One example that Bostrom and Sandberg discuss is the idea that the availability of mind-enhancing drugs coupled with economic competition might make the use of such drugs necessary to qualify for some careers. Bostrom and Sandberg point out that the same can be said of literacy, which dramatically changes how the brain processes language, is forced on citizens too young to be capable of offering consent, and which renders those who do not develop this skill ineligible for almost all jobs. We don’t take issue with literacy education, and so why should we take issue with a drug that might have similar social effects, so long as using that drug is safe?
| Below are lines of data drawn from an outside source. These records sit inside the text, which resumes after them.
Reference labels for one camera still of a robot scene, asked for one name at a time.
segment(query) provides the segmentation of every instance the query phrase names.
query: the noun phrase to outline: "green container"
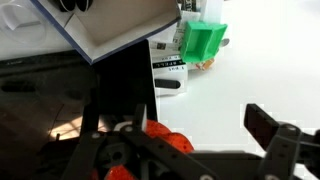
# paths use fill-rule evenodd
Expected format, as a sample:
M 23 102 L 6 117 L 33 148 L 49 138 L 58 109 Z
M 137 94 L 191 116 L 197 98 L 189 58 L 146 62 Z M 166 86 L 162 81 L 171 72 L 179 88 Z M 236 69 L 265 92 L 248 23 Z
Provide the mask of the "green container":
M 187 22 L 180 51 L 182 60 L 184 62 L 201 62 L 213 58 L 218 52 L 226 29 L 226 24 Z

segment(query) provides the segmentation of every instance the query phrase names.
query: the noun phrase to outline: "screw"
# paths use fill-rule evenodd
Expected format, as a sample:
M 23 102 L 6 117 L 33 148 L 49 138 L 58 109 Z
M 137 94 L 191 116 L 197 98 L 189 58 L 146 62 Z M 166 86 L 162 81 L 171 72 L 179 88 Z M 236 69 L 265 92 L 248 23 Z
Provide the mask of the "screw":
M 93 139 L 98 139 L 98 138 L 100 137 L 100 134 L 97 133 L 97 132 L 95 132 L 95 133 L 92 134 L 91 137 L 92 137 Z
M 200 177 L 200 180 L 214 180 L 210 175 L 204 174 Z
M 125 128 L 125 131 L 127 131 L 127 132 L 132 132 L 132 131 L 133 131 L 133 128 L 132 128 L 131 126 L 127 126 L 127 127 Z
M 272 175 L 272 174 L 268 174 L 265 177 L 266 180 L 280 180 L 277 176 Z

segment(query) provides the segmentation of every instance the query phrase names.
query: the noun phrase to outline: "white cardboard flap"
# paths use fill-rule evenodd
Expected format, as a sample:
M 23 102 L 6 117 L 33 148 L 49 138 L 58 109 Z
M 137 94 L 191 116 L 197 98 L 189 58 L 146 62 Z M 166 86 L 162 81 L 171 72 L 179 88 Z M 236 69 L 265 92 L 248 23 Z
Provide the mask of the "white cardboard flap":
M 176 0 L 93 0 L 87 12 L 60 12 L 52 0 L 31 1 L 91 64 L 180 19 Z

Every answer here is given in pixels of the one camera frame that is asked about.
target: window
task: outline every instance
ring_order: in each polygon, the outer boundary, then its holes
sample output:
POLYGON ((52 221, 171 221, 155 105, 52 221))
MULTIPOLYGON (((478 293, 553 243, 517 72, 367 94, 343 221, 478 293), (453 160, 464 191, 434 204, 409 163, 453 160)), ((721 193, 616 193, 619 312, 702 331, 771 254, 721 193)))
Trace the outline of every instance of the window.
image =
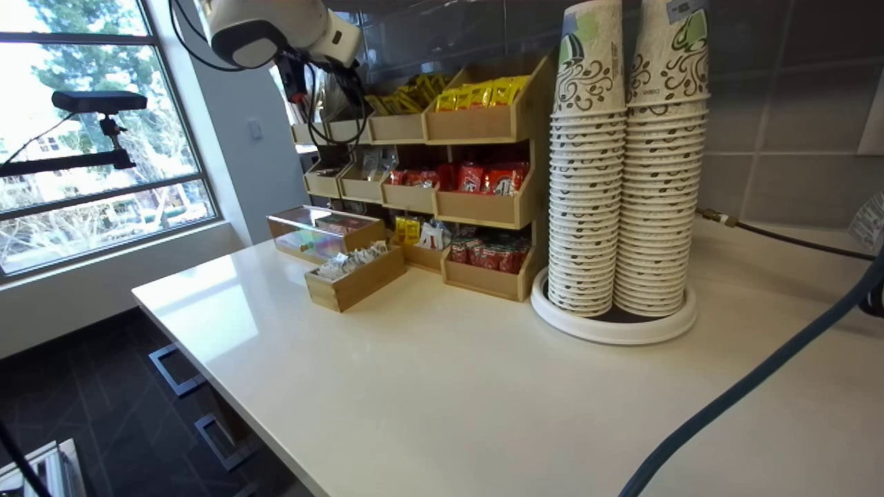
MULTIPOLYGON (((52 91, 138 91, 113 119, 135 168, 0 177, 0 279, 163 237, 218 218, 207 174, 141 0, 0 3, 0 168, 66 113, 52 91)), ((111 152, 99 113, 77 113, 14 157, 111 152)))

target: stack of paper cups
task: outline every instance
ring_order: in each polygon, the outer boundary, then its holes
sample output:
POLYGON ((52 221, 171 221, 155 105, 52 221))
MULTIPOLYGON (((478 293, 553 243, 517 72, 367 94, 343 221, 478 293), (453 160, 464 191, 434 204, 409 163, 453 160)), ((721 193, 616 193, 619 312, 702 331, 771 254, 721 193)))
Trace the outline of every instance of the stack of paper cups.
POLYGON ((550 116, 547 298, 597 318, 613 306, 624 166, 622 0, 566 8, 550 116))
POLYGON ((702 0, 644 0, 627 116, 616 306, 682 309, 707 119, 702 0))

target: window frame
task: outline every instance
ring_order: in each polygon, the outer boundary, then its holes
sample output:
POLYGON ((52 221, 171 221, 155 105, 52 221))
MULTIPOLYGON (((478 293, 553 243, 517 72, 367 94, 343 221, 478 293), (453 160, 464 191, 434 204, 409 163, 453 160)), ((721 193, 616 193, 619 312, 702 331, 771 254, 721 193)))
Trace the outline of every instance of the window frame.
POLYGON ((88 260, 122 254, 122 251, 130 251, 135 246, 149 246, 149 243, 157 243, 163 237, 177 237, 177 235, 191 232, 191 229, 204 229, 204 226, 218 224, 224 218, 218 196, 215 196, 215 188, 213 188, 213 177, 210 177, 210 171, 207 171, 207 166, 202 160, 193 127, 191 127, 191 121, 185 116, 185 105, 182 105, 182 97, 180 97, 180 88, 177 88, 166 47, 160 41, 157 28, 155 28, 157 19, 146 8, 146 0, 135 0, 135 8, 141 14, 141 19, 144 19, 144 30, 146 30, 144 36, 133 36, 133 33, 14 33, 14 30, 0 30, 0 44, 6 44, 6 47, 8 44, 149 47, 157 55, 157 69, 163 75, 166 94, 171 99, 174 116, 177 116, 177 121, 180 121, 180 127, 185 133, 185 141, 191 146, 191 157, 193 157, 196 171, 193 174, 182 174, 182 177, 171 177, 171 179, 155 179, 155 182, 130 185, 130 188, 108 188, 108 191, 88 193, 88 196, 72 196, 72 199, 61 199, 61 202, 44 202, 44 204, 33 204, 33 207, 6 210, 6 213, 0 213, 0 221, 14 221, 14 218, 25 218, 25 215, 52 213, 52 210, 64 210, 64 207, 77 207, 77 204, 91 204, 91 202, 102 202, 102 199, 133 196, 133 193, 141 193, 141 191, 157 191, 157 188, 188 185, 188 182, 202 182, 204 199, 207 199, 213 215, 202 218, 202 221, 193 221, 193 224, 171 226, 171 229, 163 229, 163 232, 155 232, 155 235, 141 235, 135 240, 108 243, 105 249, 86 251, 86 254, 77 254, 77 257, 64 257, 58 262, 44 262, 44 265, 36 265, 36 268, 25 268, 19 273, 6 273, 6 268, 0 265, 0 287, 11 284, 11 282, 22 282, 22 279, 36 279, 36 276, 50 273, 50 271, 64 271, 66 265, 83 265, 88 260))

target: tiled wall
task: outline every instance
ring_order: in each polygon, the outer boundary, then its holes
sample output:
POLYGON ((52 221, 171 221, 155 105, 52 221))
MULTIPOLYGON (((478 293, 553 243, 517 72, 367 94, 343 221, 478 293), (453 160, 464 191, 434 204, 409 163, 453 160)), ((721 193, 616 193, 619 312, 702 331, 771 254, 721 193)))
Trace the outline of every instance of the tiled wall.
MULTIPOLYGON (((373 80, 553 52, 575 0, 332 0, 356 11, 373 80)), ((624 0, 627 50, 641 0, 624 0)), ((713 119, 702 204, 749 221, 848 224, 884 191, 856 146, 884 69, 884 0, 710 0, 713 119)))

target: white countertop
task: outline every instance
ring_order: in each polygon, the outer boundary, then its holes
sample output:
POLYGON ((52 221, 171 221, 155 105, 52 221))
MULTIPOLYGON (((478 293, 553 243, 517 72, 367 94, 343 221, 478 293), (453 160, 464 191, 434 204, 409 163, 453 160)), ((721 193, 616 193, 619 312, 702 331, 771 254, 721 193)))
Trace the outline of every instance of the white countertop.
MULTIPOLYGON (((699 224, 699 323, 649 348, 553 331, 528 304, 412 268, 351 312, 271 243, 135 290, 315 494, 611 497, 677 422, 862 273, 699 224)), ((854 312, 671 458, 646 494, 878 497, 884 323, 854 312)))
After a series of similar examples comparing conventional and unconventional methods of cognitive enhancement, Bostrom and Sandberg conclude the following:

The demarcation between these two categories [conventional versus unconventional cognitive enhancement] is problematic and may increasingly blur. It might be the newness of the unconventional means, and the fact that they are currently still mostly experimental, which is responsible for their problematic status rather than any essential problem with the technologies themselves. As society gains more experience with currently unconventional technologies, they may become absorbed into the ordinary category of human tools.

In short: people find unconventional methods of cognitive enhancement problematic for psychological, rather than purely philosophical reasons. An interesting bit of history that supports this claim is how the introduction of writing was initially received in the West. Socrates, who lived at the dawn of the wider use of writing among Greek intellectuals, was famously critical of the effect that writing would have on people’s minds. In his Phaedrus, Plato has Socrates say that writing would “create forgetfulness in the learners’ souls, because they will not use their memories; they will trust to the external written characters and not remember of themselves.” This shows us that there was a time when writing was an “unconventional” method of cognitive enhancement. And who today would call writing unethical?
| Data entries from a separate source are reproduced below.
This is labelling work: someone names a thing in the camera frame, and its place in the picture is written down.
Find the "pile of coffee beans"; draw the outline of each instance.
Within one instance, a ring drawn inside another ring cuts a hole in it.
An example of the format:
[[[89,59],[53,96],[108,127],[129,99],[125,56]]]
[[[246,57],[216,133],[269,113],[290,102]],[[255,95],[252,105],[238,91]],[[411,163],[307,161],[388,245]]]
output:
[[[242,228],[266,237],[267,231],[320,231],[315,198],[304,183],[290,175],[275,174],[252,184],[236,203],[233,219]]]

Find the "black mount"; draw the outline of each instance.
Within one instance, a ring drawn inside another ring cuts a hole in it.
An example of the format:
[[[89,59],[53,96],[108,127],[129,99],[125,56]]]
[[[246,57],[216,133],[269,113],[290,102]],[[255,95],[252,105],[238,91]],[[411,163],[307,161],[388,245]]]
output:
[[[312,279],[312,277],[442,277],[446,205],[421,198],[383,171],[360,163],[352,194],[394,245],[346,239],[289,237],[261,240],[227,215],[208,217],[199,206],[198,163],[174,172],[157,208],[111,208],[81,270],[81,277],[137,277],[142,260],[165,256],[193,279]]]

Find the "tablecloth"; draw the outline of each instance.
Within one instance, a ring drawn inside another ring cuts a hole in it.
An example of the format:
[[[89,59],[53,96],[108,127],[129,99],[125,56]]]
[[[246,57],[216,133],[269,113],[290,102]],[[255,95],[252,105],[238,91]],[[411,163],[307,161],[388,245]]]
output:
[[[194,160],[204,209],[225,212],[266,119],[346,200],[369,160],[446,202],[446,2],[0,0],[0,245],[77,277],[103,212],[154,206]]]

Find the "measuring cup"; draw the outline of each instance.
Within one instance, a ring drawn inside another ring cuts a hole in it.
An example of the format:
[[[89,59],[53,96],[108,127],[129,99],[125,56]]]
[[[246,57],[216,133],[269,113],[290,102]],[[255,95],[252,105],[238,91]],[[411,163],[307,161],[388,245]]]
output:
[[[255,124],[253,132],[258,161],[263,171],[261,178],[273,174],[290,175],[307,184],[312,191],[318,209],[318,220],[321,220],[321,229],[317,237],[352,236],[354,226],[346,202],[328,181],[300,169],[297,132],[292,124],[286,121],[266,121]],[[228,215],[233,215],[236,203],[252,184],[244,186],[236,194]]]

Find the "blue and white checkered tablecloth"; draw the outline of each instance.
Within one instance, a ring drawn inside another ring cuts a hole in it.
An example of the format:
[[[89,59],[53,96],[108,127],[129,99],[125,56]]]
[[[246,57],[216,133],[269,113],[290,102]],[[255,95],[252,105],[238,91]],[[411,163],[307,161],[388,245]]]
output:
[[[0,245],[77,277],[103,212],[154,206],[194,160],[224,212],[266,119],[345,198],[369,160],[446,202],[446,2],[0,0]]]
While Bostrom and Sandberg don’t take this line of argument, it’s worth pointing out that you can compare methods of cognitive enhancement at the level of neural architecture. If you use a drug or neural prosthetic to cause a specific behavioral change, there’s no reason to think that the underlying change in neural connectivity would be different from the change that would result from a “conventional” method that leads to the same behavioral change. Take, for example, the scene from The Matrix in which Neo learns kung fu instantaneously by having the knowledge directly transmitted to his brain: the brain changes that lead him to know kung fu are the same as those that would result from decades of practice. Why should we object to a technologically assisted change in neural architecture but not a slower, non-assisted change in neural architecture, when the changes to the brain as a result of either method are the same? We might value some other lesson learned from the sheer amount of time and effort it takes to perfect a skill, and that’s fine. But that doesn’t mean that we should ban faster ways of acquiring that same skill.
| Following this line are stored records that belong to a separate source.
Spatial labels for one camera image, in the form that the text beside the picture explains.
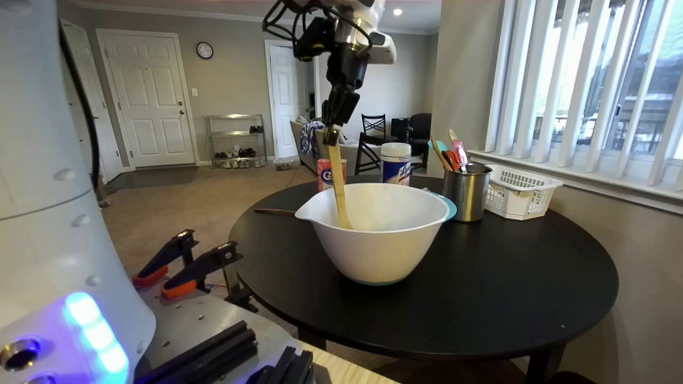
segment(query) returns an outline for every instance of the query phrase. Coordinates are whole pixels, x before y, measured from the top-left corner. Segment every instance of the beige carpet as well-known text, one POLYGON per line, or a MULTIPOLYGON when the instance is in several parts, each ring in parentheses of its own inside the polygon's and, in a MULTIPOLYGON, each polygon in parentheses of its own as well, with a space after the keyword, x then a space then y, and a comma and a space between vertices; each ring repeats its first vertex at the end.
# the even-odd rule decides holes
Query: beige carpet
MULTIPOLYGON (((139 271, 158 247, 184 227, 194 227, 197 255, 229 239, 233 224, 257 200, 297 184, 314 180, 302 169, 166 169, 139 170, 118 178, 102 209, 114 244, 128 273, 139 271)), ((214 294, 223 296, 220 273, 210 276, 214 294)), ((295 327, 260 310, 286 331, 295 327)), ((456 384, 519 384, 521 370, 505 361, 490 363, 425 363, 396 361, 338 343, 328 343, 332 353, 362 367, 390 376, 398 381, 456 381, 456 384)))

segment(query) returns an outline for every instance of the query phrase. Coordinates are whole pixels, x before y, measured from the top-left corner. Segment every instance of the metal cup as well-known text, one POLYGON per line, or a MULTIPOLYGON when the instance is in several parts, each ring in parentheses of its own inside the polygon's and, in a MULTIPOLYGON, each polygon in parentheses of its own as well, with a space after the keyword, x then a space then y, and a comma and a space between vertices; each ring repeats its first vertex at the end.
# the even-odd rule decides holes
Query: metal cup
POLYGON ((485 215, 488 172, 490 169, 481 162, 472 162, 467 172, 445 170, 443 195, 456 207, 454 219, 476 221, 485 215))

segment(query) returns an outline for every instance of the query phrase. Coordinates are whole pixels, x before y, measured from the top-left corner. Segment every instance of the white basket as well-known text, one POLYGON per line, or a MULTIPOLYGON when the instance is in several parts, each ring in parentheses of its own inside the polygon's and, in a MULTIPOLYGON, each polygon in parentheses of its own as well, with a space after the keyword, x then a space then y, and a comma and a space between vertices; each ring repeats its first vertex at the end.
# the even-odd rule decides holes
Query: white basket
POLYGON ((493 169, 487 209, 507 219, 541 218, 556 188, 562 188, 562 180, 544 175, 493 169))

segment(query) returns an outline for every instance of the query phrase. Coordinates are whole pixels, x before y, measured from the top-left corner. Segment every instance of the table leg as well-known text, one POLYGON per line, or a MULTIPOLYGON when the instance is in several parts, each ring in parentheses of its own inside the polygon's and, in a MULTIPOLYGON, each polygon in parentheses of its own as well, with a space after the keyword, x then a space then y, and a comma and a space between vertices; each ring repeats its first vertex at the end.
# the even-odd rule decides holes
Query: table leg
POLYGON ((528 384, 544 384, 556 372, 564 353, 564 343, 534 352, 528 369, 528 384))
POLYGON ((309 328, 306 328, 306 327, 299 327, 297 332, 299 332, 299 339, 302 339, 302 342, 308 342, 308 343, 325 349, 325 342, 327 342, 327 339, 325 339, 321 332, 309 331, 309 328))

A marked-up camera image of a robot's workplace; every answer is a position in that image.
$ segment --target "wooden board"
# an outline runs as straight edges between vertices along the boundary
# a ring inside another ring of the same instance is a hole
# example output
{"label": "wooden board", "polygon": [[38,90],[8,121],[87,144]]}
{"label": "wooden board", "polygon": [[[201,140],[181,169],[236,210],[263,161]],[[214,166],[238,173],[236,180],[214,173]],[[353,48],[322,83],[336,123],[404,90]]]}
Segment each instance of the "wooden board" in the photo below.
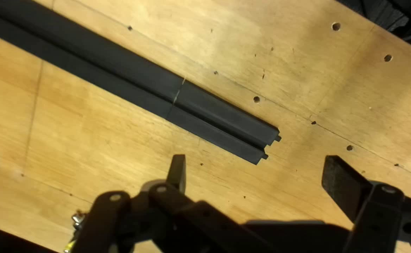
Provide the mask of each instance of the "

While I find Bostrom and Sandberg’s argument to be generally more cogent than that of Fukuyama, it’s not without its problems. What’s missing from their general discussion of cognitive enhancers is the fact that what we even mean by “enhancement” is value-laden. Few if any have expressed interest in improving, for example, our sense of smell, even though doing so would certainly be interesting. Rather, the domains of improvement that are generally thought to be “enhancements” are those that improve cognitive capabilities deemed to be valuable: memory, intelligence, focus, and perhaps contentedness (if only to make you content with what your society demands of you). If this proposition seems suspect to you, consider what we deem to be mental “disease.” Nobody is considered mentally ill because of a lack of creativity, or a poor sense of smell, or low libido, or no appreciation for music. Rather, people are medicated for anything that inhibits their capacity to work. The most frequently medicated psychiatric conditions are anxiety, depression, bipolar disorder, schizophrenia, and attention deficit disorder, all of which hinder our productivity – nobody with a low libido, inability to appreciate music, poor sense of smell, or lack of creativity has trouble filling out a spreadsheet or writing an email, as long as they are calm, happy, emotionally stable, behave appropriately in public, and can sustain focus.

The cultural contingency of mental illness is one of the core ideas of Michel Foucoult’s 1960 book Madness and Civilization: A History of Insanity in the Age of Reason. Foucault maintains that behaviors that deviate from what a particular culture deems “normal” are stigmatized and increasingly medicalized. And this is particularly true of behaviors that impede one’s ability to work. In Classical Europe, a culture whose sensibilities we have partially inherited, so-called correctional facilities like the Hôpital Général in Paris were opened to imprison the poor and prevent “mendicancy and idleness as sources of all disorder” (Foucault, 57). The resulting mass imprisonment of the poor was, Foucoult suggests, the origin of the culture of confinement that later led to the mass imprisonment of those considered to be insane:

From the creation of the Hôpital Général, from the opening, in Germany and in England, of the first houses of correction, and until the end of the eighteenth century, the age of reason confined. It confined the debauched, spendthrift fathers, prodigal sons, blasphemers, men who “seek to undo themselves,” libertines. And through these parallels, these strange complicities, the age sketched the profile of its own experience of unreason. (Foucault, 65).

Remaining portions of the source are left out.